Sedentary = BMR X 1.2 (little or no exercise, desk job)
Lightly active = BMR X 1.375 (light exercise/sports 1-3 days/wk)
Mod. active = BMR X 1.55 (moderate exercise/sports 3-5 days/wk)
Very active = BMR X 1.725 (hard exercise/sports 6-7 days/wk)
Extr. active = BMR X 1.9 (hard daily exercise/sports & physical job or 2X day training, i.e. marathon, contest etc.)
 
I wrote an article with that info in it a while back - we use diff words but looks the same
1. Because most of us are not completely sedentary throughout the daily, the Basal Metabolic Rate needs to be adjusted for the amount of activity performed in an average day. The resulting number is called your Total Calorie Needs. This calculation, based on the Harris Benedict Equation simply chooses a factor to multiple your BMR:
· If you are sedentary (little or no exercise) – BMR x 1.2
· If you are lightly active (little exercise/sports 1-3 days weekly) – BMR x 1.375
· If you are moderately (active moderate exercise/sports 3-5 days weekly) – BMR x 1.55
· If you are very active (hard exercise/sports 6-7 days weekly) – BMR x 1.725
· If you are extra active (very hard exercise/sports & physical job or training twice daily) – BMR x 1.9
Continuing with our example, a moderately active woman with BMR of 1,620 would have Total Calorie needs of 2,511. This number represents the amount of calories that can be consumed daily to maintain current weight of 200lbs, assuming that moderate activity level is maintained.
2. The next step is determining the appropriate calorie deficit necessary to reach a weight loss goal. There are approximately 3,500 calories in a pound of body fat, so creating a 3,500 calorie deficit through diet, exercise, or a combination of both, would equate to losing one pound of body fat. (7,000 calories equals 2lbs, etc).

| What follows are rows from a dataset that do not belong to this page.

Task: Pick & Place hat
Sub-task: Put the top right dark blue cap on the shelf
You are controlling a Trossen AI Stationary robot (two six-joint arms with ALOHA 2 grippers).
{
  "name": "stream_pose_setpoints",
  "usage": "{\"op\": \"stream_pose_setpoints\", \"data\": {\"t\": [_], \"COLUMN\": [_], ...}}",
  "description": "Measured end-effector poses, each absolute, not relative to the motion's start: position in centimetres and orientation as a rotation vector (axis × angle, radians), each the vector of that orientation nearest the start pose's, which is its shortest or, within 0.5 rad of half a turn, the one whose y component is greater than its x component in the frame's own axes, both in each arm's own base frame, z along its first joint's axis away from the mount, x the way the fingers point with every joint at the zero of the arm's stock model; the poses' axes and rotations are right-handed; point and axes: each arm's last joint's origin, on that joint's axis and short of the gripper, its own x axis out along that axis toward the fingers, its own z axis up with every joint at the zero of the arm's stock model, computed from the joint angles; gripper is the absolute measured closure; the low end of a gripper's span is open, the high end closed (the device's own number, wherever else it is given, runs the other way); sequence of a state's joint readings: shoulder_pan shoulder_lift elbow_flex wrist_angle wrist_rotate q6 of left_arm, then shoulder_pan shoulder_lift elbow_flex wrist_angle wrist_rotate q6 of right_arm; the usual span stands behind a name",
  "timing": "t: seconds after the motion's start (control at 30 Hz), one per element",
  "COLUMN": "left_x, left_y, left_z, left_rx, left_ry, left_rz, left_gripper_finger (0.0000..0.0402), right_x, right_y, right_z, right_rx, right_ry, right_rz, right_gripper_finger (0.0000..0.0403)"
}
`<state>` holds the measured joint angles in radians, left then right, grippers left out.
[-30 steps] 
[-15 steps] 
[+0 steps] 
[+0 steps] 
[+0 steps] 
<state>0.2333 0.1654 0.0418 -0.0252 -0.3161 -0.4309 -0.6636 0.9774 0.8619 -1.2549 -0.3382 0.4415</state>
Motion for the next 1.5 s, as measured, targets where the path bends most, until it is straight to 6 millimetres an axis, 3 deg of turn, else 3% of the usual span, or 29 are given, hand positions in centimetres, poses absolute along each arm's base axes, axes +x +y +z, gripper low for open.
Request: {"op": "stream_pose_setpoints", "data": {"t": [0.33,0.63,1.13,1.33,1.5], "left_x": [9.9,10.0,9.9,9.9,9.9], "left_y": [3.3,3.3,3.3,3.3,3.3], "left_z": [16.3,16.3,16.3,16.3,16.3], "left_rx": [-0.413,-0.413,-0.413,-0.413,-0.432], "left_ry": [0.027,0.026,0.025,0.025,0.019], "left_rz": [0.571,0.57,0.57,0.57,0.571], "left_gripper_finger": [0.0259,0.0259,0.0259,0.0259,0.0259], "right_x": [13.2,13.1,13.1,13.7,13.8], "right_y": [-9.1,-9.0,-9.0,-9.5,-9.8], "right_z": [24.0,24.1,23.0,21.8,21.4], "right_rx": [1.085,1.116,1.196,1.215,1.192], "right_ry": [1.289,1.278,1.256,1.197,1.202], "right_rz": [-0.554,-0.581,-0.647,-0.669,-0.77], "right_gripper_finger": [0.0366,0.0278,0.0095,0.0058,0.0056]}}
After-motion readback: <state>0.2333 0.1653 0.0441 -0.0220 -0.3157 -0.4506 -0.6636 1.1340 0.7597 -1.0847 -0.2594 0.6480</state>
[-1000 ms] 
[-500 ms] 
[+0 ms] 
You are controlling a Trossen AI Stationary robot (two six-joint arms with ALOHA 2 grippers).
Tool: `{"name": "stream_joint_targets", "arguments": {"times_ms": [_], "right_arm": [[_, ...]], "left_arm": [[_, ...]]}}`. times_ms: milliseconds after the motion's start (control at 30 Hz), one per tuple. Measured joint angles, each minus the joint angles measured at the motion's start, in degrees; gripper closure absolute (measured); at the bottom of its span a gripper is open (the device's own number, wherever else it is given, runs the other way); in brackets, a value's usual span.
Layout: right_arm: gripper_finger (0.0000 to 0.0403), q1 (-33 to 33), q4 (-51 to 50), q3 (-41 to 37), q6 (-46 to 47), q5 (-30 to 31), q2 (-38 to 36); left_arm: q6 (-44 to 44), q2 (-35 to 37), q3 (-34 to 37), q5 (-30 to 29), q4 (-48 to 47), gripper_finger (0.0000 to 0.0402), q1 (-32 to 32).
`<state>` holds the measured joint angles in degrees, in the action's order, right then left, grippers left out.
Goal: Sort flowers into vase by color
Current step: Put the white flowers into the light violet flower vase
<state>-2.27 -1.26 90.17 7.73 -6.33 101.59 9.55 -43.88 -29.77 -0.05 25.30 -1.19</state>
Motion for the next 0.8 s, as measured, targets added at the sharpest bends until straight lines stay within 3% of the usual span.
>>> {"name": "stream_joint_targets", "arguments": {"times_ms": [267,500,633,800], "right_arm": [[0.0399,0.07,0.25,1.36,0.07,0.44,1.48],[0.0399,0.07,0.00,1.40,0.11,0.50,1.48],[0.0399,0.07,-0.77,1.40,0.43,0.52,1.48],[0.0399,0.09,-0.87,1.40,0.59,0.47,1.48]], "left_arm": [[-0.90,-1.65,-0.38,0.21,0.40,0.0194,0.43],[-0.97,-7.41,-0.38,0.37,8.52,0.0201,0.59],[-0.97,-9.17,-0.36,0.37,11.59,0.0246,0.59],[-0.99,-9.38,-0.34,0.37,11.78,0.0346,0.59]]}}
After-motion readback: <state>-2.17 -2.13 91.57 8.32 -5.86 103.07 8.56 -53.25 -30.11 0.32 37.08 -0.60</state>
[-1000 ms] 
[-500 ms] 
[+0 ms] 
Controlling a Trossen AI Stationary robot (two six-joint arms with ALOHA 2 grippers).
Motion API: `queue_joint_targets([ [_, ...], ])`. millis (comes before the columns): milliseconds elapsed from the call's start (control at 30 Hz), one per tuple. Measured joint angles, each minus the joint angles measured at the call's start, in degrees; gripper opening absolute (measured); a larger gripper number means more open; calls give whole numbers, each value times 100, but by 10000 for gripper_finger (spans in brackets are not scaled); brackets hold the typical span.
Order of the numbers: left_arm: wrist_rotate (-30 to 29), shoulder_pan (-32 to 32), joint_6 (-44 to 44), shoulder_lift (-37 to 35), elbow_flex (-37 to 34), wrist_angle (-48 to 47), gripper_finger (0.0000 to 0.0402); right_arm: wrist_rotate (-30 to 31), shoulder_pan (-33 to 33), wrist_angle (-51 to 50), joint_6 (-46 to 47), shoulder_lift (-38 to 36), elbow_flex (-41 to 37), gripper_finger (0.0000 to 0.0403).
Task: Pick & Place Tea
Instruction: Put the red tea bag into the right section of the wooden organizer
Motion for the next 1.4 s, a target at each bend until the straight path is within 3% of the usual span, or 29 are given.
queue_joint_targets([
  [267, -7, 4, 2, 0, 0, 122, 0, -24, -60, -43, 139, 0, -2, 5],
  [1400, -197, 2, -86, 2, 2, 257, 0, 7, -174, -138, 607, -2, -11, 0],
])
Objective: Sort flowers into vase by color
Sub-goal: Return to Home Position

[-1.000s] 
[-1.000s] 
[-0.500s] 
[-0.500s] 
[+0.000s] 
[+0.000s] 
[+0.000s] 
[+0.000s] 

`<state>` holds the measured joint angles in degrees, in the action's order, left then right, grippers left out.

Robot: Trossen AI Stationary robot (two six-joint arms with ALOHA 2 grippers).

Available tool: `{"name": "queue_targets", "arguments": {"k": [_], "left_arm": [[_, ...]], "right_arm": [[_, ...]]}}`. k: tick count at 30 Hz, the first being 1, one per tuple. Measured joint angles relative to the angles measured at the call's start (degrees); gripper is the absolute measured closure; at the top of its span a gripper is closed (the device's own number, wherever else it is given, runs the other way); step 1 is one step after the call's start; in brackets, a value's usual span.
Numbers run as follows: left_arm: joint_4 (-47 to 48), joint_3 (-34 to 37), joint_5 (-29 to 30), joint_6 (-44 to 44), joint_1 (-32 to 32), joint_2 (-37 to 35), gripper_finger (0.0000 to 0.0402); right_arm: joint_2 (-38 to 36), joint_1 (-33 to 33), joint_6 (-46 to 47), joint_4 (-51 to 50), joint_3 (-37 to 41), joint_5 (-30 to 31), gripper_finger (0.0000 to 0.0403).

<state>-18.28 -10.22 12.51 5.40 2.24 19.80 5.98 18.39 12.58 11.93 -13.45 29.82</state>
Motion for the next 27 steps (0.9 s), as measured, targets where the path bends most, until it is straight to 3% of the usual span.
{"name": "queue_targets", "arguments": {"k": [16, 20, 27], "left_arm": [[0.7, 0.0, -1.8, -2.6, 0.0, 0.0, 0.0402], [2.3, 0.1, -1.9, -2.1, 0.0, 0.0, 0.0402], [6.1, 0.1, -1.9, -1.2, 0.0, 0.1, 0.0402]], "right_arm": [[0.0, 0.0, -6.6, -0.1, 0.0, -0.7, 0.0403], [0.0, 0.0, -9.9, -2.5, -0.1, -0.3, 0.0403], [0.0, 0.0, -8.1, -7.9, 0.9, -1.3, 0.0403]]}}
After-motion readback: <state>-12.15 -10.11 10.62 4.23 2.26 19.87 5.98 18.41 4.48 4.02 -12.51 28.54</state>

Using a weight loss goal of 20 pounds in 3 months, our example tells us that a daily deficit of 835 calories must be achieved per day. The breakdown:
· 20lbs in 12 weeks is equal to 1.67lbs per week
· multiply lbs per week (1.67) x 3,500 (calories in a lb) = 5,845
· determine daily deficit by dividing days of the week = 5,845/7 = 835

3. The last step is to formulate your plan. You can achieve your weight loss goal one of three ways
i. If you plan to reach your goal based on adjustments to your diet alone, simply subtract your daily deficit from your Total Calorie needs to determine your allotted calorie consumption for the day. Using the earlier example subtract 835 from 1,620 equates to daily calorie consumption of 785. Using this method obviously is not appropriate, as The American College of Sports medicine (ACSM) recommends that calorie levels do not drop below 1,200 per day for women, and 1,800 for men.
ii. If you plan to reach your goal through exercise alone, without adjustments to your diet, then 835 calories daily must be burned on top of the exercise being performed before undertaking the program. Remember, the Total Calorie Needs was based on a previously established moderate activity level.
iii. Using a combination of diet and exercise allows you to be flexible in creating a plan that fits with your lifestyle. For example, burn an extra 500 calories through an intense cardio session, and then reduce your calorie intake by 335 calories on that day will result in achieving your established deficit.